By Carol Rocamora…
What is it about these intimate, small-cast plays that are stealing our hearts this season?
On Broadway, there is Little Bear Ridge Road, which features a lonely aunt and a homeless nephew in remote Idaho, creating one of the most moving family units we’ve seen in years. Also on Broadway is Two Strangers (Carry a Cake Across New York), an enchanting musical featuring two souls whose paths cross in the most unlikely circumstances, and who help each other in a life-changing way.
And now there’s Gruesome Playground Injuries at the Lucille Lortel Theatre, featuring a thirty-year-long relationship of an extraordinary kind between two childhood friends named Doug (Nicholas Braun) and Kayleen (Kara Young). Playwright Rajiv Joseph tells their moving story in a unique structure, featuring eight scenes that jump back and forth in time, from when they first meet at eight years of age until they are thirty-eight. (Each successive scene jumps forward fifteen years, or backwards ten years).
When we first meet Doug and Kayleen, they are in the nurse’s office of Sister Mary Margaret School. Doug (age eight) has dragged his bicycle up a tree and onto the school roof, where – attempting to reenact “Evil Knievel” – he drove off the roof, crashed to the ground, and split open his face. Kayleen (age eight) has a sensitive stomach that is prone to frequent upset. She’s fascinated by his cut and asks to touch it.
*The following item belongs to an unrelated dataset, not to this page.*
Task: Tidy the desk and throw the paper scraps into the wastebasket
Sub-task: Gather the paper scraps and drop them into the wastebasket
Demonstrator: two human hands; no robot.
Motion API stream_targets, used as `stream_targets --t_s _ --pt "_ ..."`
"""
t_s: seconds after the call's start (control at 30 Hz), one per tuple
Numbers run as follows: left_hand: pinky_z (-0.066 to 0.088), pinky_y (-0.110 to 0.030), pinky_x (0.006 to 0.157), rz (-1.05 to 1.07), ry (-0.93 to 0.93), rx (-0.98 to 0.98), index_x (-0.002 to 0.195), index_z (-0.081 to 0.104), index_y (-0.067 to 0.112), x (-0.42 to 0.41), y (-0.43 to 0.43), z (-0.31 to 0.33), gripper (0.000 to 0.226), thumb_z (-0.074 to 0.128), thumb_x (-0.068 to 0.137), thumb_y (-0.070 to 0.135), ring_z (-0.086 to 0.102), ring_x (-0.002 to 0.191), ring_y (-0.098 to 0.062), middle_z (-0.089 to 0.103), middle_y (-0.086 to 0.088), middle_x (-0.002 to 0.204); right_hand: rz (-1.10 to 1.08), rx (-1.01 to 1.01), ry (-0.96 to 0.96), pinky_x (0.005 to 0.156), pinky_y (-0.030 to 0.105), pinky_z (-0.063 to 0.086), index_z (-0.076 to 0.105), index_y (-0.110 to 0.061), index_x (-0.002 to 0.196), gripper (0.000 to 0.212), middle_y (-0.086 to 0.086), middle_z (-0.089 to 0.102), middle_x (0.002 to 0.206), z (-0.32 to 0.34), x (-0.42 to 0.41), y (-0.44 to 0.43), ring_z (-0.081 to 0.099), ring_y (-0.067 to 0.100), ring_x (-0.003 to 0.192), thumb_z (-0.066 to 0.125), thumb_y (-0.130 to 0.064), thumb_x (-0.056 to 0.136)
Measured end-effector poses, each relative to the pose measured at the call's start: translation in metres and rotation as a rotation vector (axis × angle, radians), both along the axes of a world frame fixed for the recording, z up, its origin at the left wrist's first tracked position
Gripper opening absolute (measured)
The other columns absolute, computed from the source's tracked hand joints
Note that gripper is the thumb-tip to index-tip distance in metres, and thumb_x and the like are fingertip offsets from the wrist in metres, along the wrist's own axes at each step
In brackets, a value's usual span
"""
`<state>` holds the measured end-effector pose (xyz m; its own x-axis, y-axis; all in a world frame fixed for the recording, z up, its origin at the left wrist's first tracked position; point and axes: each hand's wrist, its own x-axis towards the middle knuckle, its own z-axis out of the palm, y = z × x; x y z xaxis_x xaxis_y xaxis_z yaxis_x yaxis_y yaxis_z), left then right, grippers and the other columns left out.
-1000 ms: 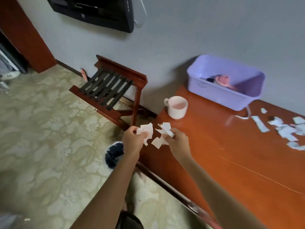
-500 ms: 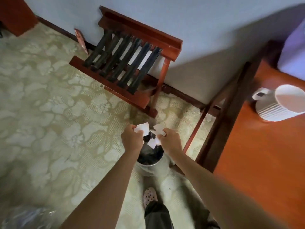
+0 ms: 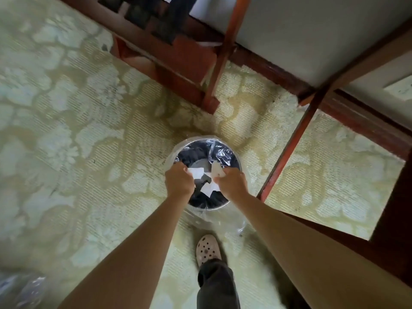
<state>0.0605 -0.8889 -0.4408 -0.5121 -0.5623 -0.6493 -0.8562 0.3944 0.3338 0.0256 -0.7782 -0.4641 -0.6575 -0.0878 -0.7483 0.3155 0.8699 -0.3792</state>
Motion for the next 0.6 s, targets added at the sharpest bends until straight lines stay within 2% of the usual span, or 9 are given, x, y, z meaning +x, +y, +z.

The circumstances of that first encounter and the bond they form over pain and healing will continue over the next seven scenes and thirty years – in the nurse’s office, and (after graduation) at various hospital and health care settings. “I’m accident prone,” Doug explains on the eve of their eighth-grade dance (at age thirteen) after he’s hurt his ankle (that already had received ten stitches from a previous escapade). They meet again in a hospital when they are twenty-three, after he lost a tooth and almost blew out his eye from fireworks – and again when he is twenty-eight when he was struck by lightning.
Kayleen hasn’t fared any better. Tortured by a cruel father, she has become a self-harmer; at the age of eighteen, she shows Doug the cuts she has made on her own legs. At thirty-three, he visits her in a health facility, after she’s literally tried to cut out her own stomach. Doug insists that she cut him too, so that he can share the pain she feels. “I’m not someone else,” he insists. I’m you.”


Over these thirty years of self-inflicted accidents (Doug) and self-harming (Kayleen), they appear at moments of each other’s pain, offering that same gesture of touching each other’s wounds. “You came and healed me,” Doug tells her when they are thirty-three, after he’s become an insurance claims adjuster and fell through their school roof while inspecting it and broke his leg in three places. “You raised me from the dead. You were there.”
But there were also happy moments together – like a “practice kiss” they tried at thirteen, and the dance they share together in two other encounters.
The excellent Neil Pepe has staged this moving story with clarity, simplicity and grace. Arnulfo Maldonado’s spare set consists of two hospital beds, which the actors themselves move around the stage between scenes, changing their clothes behind screens on the sides in full view of the audience (costumes are by Sarah Laux). The effect is poetic and symbolic of passing time.


This pas de deux is performed beautifully by these skilled, impassioned actors. Tony Award-winning Kara Young gives an agile performance, as she ages from scene to scene in an instant. In the role of the suffering Kayleen, she does not ask for our sympathy – making her performance all the more moving. Though of petite stature, her character is as powerful as Nicholas Braun, who stands a good foot taller than she. Known for his amusing portrayal of “Cousin Gregg” in the TV series Succession, Braun is a moving and convincing stage presence, humorous and ultimately heart-breaking in his vulnerability. Together, they are wonderful.
In the end, these “gruesome playground injuries” are more metaphorical than literal. Rajiv’s play is a story of a loving and enduring friendship that can heal any pain. Rather than offering a resolution, it ends with a scene when they meet at age thirty-eight (he’s in a wheelchair, wearing an eye patch). “I’m sorry for our whole life,” Kayleen says. “You gave me every chance.” But in that scene’s final moment, they share a positive playground memory – a swing ride. It’s a lasting, uplifting memory has kept that them together throughout life.
Gruesome Playground Injuries by Rajiv Joseph, directed by Neil Pepe, at the Lucille Lortel Theatre, now through December 28.